- **WHAT IS BEING ASKED**:
In the records that follow, find each line containing "bowl" and copy it.

--- INPUT Enclosed Below ---

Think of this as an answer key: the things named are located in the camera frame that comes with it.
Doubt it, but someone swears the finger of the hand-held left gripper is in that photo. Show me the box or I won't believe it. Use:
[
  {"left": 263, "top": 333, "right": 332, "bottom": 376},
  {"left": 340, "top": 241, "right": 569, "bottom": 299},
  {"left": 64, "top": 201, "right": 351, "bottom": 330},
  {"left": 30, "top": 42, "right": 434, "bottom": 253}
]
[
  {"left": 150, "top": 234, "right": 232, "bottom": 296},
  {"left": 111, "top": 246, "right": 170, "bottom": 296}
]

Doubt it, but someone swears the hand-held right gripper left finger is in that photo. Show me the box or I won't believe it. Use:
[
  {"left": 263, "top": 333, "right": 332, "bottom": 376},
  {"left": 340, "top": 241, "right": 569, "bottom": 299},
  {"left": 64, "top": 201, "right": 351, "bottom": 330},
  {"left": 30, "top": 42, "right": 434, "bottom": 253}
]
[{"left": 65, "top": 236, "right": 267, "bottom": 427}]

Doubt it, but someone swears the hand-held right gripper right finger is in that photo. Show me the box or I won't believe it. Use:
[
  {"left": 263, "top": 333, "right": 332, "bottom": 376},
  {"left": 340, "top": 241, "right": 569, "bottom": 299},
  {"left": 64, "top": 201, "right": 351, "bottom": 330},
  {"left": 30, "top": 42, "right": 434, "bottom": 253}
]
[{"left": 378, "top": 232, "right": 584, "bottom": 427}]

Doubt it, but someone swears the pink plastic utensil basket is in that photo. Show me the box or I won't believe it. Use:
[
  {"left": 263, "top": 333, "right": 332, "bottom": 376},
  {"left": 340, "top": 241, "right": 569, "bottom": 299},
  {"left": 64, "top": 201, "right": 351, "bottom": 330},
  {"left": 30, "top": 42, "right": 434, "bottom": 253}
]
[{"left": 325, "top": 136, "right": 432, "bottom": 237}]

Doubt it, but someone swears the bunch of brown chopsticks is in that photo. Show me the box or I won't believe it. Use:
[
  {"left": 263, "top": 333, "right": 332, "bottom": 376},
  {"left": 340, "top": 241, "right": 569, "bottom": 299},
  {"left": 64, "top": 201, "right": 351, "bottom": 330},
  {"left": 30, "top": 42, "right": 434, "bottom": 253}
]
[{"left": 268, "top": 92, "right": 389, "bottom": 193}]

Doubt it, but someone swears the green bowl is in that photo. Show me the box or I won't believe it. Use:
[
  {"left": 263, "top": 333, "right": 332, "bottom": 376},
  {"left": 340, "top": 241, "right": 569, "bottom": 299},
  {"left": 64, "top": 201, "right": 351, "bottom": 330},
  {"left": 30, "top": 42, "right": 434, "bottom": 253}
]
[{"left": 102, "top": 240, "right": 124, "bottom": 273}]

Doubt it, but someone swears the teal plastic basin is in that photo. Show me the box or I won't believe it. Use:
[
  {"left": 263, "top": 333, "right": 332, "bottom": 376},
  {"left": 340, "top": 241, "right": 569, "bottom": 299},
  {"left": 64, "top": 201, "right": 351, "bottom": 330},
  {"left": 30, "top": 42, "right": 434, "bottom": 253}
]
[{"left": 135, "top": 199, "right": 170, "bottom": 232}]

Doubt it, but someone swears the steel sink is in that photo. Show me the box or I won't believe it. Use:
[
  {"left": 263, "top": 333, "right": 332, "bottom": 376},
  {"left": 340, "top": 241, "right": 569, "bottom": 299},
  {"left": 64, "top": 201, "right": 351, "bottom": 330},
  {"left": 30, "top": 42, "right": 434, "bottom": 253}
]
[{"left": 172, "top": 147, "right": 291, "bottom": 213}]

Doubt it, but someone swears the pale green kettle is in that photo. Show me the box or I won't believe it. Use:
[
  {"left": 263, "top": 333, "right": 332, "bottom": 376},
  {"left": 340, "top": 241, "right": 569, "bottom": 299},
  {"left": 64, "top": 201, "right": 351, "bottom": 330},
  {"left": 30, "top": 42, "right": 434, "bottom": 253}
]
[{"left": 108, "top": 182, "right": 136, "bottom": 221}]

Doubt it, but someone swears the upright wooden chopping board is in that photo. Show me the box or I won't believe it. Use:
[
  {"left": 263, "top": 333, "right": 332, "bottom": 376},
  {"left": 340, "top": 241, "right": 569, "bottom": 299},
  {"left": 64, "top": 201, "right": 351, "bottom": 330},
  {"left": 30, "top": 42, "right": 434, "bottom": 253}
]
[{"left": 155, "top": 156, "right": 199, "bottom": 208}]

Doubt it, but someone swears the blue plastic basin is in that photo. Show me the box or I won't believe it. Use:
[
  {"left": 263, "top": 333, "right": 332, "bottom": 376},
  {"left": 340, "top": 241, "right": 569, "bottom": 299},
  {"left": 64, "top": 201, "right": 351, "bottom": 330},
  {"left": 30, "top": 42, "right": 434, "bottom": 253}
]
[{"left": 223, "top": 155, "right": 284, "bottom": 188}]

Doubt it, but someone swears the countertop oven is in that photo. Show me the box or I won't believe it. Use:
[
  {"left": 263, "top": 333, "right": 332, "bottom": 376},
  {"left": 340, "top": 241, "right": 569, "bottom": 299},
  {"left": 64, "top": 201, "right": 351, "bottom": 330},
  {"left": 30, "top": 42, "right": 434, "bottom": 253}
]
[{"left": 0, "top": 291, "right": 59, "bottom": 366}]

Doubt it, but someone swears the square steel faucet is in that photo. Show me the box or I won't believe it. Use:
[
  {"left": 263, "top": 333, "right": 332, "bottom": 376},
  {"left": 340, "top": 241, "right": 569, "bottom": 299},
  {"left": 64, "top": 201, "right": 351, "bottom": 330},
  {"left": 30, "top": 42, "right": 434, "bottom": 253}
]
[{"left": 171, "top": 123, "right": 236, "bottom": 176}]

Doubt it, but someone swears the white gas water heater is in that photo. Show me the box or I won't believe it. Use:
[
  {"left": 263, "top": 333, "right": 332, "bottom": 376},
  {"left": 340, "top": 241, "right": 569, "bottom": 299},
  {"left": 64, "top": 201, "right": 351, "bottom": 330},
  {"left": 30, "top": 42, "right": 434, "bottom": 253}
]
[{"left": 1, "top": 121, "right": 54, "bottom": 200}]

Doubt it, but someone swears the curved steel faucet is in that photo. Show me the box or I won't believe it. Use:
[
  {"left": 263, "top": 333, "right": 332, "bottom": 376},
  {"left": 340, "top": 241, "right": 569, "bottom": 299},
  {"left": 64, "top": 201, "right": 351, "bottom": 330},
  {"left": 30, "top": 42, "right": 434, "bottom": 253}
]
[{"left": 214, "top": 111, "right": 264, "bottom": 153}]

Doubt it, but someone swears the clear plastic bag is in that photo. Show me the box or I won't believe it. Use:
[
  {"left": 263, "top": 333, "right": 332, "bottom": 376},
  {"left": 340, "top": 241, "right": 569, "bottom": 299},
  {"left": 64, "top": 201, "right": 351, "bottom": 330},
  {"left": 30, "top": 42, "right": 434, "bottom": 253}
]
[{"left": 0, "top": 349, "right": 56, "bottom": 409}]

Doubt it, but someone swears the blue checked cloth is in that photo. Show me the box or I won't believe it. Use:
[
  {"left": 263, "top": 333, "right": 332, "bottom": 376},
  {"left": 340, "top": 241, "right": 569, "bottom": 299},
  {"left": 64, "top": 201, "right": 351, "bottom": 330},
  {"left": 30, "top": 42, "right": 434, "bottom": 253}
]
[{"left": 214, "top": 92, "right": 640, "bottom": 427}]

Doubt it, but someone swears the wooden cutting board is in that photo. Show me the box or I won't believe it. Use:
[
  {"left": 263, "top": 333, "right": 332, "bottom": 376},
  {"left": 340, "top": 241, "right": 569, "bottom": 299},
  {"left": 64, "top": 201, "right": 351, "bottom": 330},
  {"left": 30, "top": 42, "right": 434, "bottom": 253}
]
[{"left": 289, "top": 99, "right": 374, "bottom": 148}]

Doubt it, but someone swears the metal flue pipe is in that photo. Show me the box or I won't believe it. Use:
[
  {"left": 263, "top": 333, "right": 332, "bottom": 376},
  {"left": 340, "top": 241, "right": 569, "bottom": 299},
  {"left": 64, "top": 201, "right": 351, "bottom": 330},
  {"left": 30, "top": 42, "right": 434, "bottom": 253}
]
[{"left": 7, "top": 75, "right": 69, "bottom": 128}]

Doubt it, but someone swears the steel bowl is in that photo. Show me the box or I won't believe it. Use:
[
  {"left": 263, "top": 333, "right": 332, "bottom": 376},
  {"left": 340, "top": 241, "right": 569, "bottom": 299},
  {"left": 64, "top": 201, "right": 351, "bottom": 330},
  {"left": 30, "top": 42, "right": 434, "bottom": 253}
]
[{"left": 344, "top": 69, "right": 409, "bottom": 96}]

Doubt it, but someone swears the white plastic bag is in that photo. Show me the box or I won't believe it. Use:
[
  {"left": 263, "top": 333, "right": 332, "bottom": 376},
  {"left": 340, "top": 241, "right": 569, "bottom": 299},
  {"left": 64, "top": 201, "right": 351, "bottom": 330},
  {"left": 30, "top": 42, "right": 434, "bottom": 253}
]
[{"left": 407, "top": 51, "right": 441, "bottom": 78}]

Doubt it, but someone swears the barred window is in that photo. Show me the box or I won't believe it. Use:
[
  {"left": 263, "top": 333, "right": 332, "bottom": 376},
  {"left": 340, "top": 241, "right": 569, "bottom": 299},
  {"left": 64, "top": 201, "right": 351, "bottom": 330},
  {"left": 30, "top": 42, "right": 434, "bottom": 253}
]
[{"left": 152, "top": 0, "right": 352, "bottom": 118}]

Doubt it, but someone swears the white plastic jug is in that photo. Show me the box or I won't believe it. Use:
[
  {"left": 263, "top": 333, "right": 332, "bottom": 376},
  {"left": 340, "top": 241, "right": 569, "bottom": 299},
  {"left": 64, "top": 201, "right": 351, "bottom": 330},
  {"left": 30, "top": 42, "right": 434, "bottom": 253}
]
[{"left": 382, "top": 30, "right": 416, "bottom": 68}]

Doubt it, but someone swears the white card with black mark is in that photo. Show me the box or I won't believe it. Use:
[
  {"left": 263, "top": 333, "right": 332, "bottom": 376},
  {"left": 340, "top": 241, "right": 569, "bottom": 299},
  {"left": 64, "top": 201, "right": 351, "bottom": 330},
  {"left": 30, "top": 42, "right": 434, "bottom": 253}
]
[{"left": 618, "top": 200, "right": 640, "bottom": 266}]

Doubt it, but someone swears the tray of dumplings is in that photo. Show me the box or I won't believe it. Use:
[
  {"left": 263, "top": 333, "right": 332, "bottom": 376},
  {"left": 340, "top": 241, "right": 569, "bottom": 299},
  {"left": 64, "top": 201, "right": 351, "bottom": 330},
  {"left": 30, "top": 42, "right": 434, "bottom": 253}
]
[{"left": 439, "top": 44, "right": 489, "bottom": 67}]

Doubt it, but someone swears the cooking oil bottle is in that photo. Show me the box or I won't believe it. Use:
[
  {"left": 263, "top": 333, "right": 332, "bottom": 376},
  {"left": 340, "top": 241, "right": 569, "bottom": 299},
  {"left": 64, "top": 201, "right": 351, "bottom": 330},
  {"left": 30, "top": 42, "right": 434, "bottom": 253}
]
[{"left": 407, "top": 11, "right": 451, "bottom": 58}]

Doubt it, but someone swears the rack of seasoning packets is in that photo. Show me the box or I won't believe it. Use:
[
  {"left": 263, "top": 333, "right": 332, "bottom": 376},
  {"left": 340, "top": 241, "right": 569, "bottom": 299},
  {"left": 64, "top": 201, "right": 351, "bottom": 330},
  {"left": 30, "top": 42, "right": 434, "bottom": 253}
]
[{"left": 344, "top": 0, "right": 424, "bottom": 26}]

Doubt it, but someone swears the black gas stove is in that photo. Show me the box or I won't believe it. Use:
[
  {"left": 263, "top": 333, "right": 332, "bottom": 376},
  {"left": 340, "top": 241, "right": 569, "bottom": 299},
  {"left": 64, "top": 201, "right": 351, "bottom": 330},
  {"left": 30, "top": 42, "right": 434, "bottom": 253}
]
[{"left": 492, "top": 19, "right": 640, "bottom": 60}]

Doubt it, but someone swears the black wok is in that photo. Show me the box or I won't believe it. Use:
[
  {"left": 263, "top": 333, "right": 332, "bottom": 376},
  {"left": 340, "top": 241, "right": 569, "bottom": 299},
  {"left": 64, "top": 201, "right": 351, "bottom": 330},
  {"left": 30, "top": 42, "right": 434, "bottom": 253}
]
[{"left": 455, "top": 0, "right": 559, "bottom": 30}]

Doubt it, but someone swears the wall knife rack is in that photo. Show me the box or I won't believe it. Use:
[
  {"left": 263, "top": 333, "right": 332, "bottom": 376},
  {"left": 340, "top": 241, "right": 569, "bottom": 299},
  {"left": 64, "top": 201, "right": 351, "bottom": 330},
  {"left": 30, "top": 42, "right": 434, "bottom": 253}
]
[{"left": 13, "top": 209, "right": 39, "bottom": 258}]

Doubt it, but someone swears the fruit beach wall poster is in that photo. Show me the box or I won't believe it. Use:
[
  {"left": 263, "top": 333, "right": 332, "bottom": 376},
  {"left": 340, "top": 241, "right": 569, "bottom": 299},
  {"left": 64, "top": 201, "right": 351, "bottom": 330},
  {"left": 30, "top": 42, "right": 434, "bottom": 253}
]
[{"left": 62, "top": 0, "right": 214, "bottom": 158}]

--- End of Enclosed INPUT ---
--- INPUT Enclosed Below ---

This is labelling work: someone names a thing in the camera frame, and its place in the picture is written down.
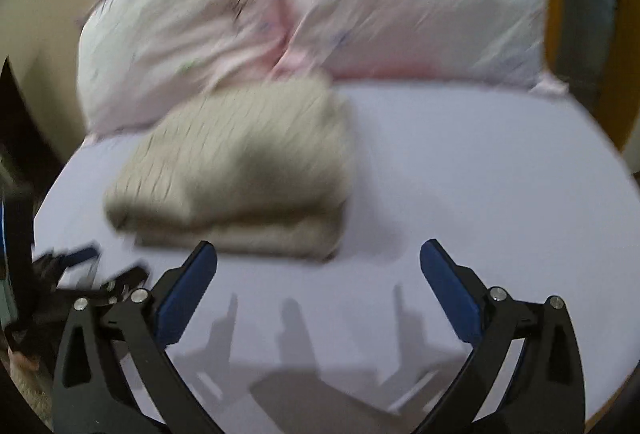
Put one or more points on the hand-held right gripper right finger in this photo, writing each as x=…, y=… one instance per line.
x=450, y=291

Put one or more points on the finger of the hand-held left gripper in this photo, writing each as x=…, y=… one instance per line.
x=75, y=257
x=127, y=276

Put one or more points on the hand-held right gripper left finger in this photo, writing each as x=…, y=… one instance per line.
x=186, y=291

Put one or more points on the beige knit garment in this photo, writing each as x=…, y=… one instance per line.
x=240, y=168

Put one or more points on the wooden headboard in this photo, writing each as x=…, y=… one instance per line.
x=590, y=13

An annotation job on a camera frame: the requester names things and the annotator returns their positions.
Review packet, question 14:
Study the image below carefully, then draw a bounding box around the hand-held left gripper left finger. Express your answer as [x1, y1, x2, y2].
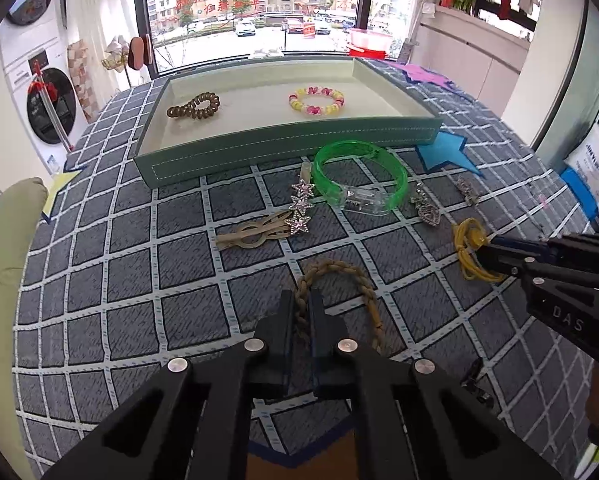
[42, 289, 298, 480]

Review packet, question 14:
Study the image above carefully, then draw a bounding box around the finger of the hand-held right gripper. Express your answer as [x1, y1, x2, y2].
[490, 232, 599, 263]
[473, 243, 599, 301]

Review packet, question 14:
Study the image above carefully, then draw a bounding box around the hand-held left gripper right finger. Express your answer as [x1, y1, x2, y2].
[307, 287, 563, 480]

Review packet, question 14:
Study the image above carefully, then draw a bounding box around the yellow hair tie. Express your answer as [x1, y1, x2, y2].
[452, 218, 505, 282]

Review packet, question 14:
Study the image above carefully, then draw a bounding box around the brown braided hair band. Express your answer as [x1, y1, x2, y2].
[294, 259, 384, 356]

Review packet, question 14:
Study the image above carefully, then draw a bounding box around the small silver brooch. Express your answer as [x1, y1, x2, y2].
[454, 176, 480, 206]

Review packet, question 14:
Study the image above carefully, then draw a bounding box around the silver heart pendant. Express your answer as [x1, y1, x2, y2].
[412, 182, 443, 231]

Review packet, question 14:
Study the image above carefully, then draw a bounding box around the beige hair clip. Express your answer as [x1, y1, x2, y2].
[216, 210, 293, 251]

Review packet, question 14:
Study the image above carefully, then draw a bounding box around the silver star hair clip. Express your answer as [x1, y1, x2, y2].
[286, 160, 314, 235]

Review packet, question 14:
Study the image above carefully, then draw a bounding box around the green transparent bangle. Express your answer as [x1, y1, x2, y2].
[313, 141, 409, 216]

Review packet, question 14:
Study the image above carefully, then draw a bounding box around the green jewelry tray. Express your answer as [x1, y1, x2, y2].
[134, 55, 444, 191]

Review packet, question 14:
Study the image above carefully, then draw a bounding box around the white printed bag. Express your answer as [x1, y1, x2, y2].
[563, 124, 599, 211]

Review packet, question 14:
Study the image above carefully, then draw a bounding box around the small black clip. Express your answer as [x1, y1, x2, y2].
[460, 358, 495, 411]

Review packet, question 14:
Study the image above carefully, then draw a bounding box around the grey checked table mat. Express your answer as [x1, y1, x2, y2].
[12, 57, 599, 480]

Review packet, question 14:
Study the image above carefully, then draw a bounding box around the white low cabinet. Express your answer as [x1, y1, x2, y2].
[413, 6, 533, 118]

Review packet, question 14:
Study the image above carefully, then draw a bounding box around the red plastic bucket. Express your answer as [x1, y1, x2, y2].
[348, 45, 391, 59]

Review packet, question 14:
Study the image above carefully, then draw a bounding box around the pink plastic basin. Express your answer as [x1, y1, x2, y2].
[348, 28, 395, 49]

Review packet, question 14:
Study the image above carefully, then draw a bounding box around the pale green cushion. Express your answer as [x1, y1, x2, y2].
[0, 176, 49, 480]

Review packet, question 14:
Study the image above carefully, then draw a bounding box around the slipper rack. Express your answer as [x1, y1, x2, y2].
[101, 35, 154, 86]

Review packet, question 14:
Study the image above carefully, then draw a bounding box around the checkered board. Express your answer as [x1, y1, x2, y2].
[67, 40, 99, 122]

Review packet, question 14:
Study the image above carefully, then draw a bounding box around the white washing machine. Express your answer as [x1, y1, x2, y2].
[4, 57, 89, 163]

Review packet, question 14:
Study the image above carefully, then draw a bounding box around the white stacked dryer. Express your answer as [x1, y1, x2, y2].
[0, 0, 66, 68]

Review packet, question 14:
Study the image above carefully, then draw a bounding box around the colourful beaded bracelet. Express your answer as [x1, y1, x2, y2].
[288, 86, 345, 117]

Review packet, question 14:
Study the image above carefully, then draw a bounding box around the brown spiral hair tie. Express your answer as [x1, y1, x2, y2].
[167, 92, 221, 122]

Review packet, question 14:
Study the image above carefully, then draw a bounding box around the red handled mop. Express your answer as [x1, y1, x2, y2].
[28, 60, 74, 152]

--- End of Enclosed INPUT ---
--- INPUT Enclosed Below ---

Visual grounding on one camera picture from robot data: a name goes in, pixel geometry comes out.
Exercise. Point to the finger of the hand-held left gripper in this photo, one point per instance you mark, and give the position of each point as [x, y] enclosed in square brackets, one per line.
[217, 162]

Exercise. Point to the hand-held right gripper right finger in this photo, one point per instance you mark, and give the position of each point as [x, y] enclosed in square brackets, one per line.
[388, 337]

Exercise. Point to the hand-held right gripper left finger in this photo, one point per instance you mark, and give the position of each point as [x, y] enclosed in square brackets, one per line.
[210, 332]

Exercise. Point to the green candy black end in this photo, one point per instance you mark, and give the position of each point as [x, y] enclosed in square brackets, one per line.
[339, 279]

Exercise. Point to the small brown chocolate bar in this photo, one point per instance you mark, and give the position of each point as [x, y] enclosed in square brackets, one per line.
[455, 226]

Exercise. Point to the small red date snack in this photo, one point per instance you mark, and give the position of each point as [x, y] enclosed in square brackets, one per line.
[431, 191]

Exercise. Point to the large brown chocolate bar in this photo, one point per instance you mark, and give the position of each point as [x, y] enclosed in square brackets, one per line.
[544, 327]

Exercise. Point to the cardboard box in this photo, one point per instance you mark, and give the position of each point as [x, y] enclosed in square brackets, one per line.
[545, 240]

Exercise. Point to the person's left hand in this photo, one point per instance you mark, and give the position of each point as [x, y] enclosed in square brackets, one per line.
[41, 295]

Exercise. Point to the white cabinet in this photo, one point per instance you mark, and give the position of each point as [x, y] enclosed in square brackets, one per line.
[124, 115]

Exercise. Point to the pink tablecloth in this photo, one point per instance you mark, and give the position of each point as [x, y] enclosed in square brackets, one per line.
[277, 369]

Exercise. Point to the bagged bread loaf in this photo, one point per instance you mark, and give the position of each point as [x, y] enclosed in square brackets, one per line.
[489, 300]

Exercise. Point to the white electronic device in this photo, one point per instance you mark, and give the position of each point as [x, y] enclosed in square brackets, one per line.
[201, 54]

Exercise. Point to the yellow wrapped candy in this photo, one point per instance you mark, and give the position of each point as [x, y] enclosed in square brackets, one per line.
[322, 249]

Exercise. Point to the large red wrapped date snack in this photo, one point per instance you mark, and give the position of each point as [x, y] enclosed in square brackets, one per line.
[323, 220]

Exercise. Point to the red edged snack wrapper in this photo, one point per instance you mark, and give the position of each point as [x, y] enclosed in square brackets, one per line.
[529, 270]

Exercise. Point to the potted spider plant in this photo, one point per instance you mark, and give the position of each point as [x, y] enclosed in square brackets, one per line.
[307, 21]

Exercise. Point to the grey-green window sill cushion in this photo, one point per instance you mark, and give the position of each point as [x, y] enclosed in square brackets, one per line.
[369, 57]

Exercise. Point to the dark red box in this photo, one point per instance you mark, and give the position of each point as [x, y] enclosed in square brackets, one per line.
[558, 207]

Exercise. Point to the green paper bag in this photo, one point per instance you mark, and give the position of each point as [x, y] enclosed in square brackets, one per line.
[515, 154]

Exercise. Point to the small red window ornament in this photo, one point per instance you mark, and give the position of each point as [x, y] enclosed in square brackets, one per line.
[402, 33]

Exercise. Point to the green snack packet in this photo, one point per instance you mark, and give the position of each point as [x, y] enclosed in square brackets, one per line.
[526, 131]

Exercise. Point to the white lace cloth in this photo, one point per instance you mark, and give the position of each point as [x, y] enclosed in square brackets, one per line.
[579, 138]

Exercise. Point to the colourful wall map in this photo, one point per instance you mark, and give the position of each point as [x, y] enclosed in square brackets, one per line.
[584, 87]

--- End of Enclosed INPUT ---

- **EXERCISE RESPONSE**:
Doubt it, but someone swears the green bowl is in that photo. Show me the box or I won't believe it. Use:
Doubt it, but someone swears the steel bowl is in that photo. Show me the box or I won't believe it. Use:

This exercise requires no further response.